Things have to be meaningful and even 4% fire resistance (assuming that's all it does) just doesn't cut it for me to want to memorize the stats on 9400 pieces of gear.
57069, Interesting
Posted by NoobAgain on Wed 31-Dec-69 07:00 PM
I like the idea. Something a bit more radical (for discussion and consideration) and I think it's been suggested before - an "adventurer" option. Call it "pacifist" perhaps. But this option would prevent you from looting items from a corpse and in exchange will prevent (or perhaps limit) others from looting items from your corpse. To prevent "gear lockers" make an exception for "famous" / "legendary" items - those can always be looted.
57072, I don't think I'd support an Adventurer option
Posted by Humbert on Wed 31-Dec-69 07:00 PM
The draw of CF has always stemmed partly from the fact that it is a merciless PK environment.

I think for the purpose of encouraging newbies to stay and deterring a few bad apples from spoiling a newbie's experience, it might be useful to have a looting restriction as a semi-OOC compromise.

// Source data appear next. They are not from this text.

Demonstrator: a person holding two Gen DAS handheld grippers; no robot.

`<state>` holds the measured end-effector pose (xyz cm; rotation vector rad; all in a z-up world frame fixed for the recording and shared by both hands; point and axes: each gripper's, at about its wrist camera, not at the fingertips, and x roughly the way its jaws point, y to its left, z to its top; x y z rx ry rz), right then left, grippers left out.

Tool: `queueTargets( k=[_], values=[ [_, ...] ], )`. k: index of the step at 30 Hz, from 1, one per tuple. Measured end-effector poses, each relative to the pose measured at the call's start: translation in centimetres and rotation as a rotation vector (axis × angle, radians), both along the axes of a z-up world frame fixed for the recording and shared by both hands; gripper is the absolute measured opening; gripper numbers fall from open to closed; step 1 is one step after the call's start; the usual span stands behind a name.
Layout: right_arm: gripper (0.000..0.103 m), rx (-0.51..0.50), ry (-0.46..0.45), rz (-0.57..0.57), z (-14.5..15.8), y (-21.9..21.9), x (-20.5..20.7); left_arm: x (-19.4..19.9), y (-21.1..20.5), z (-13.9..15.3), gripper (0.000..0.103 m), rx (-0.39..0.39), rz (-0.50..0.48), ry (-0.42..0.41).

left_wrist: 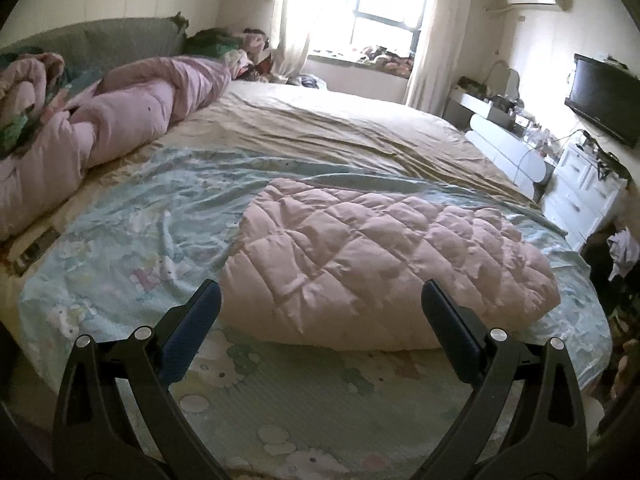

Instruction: Fold large clothes

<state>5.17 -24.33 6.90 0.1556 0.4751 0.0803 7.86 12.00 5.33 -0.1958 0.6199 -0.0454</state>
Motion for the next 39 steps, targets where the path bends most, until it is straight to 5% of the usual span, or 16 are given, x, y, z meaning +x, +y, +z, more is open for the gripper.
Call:
queueTargets(
  k=[10, 23, 39],
  values=[
    [0.099, -0.085, -0.082, 0.042, 0.8, 3.0, -4.4, -3.6, -2.4, 0.0, 0.094, 0.023, -0.030, -0.047],
    [0.099, -0.139, 0.029, 0.031, -5.6, 6.1, -7.5, -7.3, -6.0, -3.4, 0.094, 0.085, -0.033, -0.013],
    [0.099, -0.104, 0.053, 0.057, -5.5, 6.2, -7.0, -8.2, -6.5, -3.8, 0.094, 0.090, -0.007, -0.008]
  ],
)
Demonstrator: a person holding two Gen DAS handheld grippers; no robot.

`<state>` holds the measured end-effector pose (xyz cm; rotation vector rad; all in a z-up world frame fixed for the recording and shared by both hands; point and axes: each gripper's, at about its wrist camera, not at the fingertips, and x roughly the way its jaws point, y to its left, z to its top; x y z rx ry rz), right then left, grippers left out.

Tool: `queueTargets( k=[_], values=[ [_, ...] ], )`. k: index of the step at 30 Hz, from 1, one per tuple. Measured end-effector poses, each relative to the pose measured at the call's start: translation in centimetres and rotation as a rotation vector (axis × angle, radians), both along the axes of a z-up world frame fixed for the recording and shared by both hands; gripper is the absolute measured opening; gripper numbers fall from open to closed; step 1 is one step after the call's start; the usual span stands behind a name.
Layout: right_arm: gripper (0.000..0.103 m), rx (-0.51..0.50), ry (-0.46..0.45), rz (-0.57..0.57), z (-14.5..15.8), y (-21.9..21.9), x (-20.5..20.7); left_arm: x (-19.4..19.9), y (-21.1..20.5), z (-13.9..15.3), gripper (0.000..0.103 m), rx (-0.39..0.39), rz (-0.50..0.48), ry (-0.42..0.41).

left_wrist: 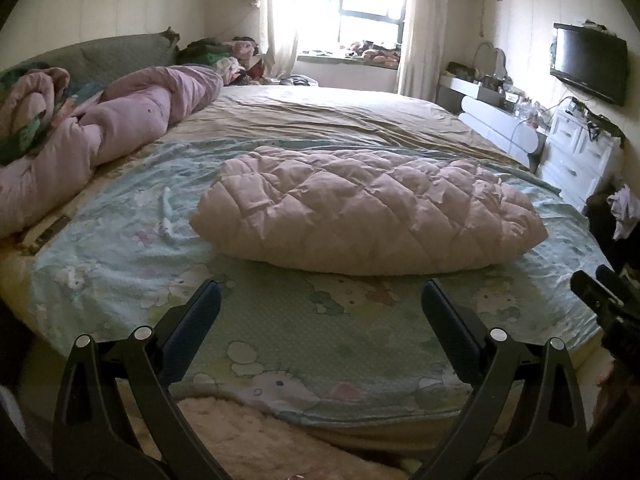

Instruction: Fold large clothes

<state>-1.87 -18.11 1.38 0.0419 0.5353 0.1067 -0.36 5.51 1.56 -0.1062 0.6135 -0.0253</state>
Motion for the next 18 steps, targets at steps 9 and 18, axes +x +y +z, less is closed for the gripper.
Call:
queueTargets(
  k=[9, 18],
  values=[
    [0.099, -0.004, -0.004, 0.010, -0.14, 0.19, -0.21, -0.03, 0.17, -0.07, 0.094, -0.006, 0.003, 0.001],
    [0.099, -0.011, 0.007, 0.027, -0.34, 0.72, -0.20, -0.06, 0.20, -0.05, 0.094, -0.007, 0.004, 0.001]
  ],
)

But what you're proposing sounds like a new part of CF, not tied to OOC considerations of attracting newbies. That would change CF's environment itself.
57079, The Sage
Posted by Tsunami on Wed 31-Dec-69 07:00 PM
or "The Scholar" or "The Peasant" whatever, something.

Max level 10: Level 10 characters already can't keep limited items and can't enter explore areas.

Skills:
Dagger
Shield block
Parry
Dodge
Lore %100
Haggle
Panhandle %100
Herbs
Hide
Sneak
Gentlewalk
Tradesman (Can buy items of any level)

Spells:
Invis
Word of Recall (can't remember if you can recall at 10 or not)
Teleport
Lightning Bolt

Can't accomplish much with this character and can't be a gear locker. Great for learning your way around, learning city shops, and gathering/identifying low level items they will find useful on their real character.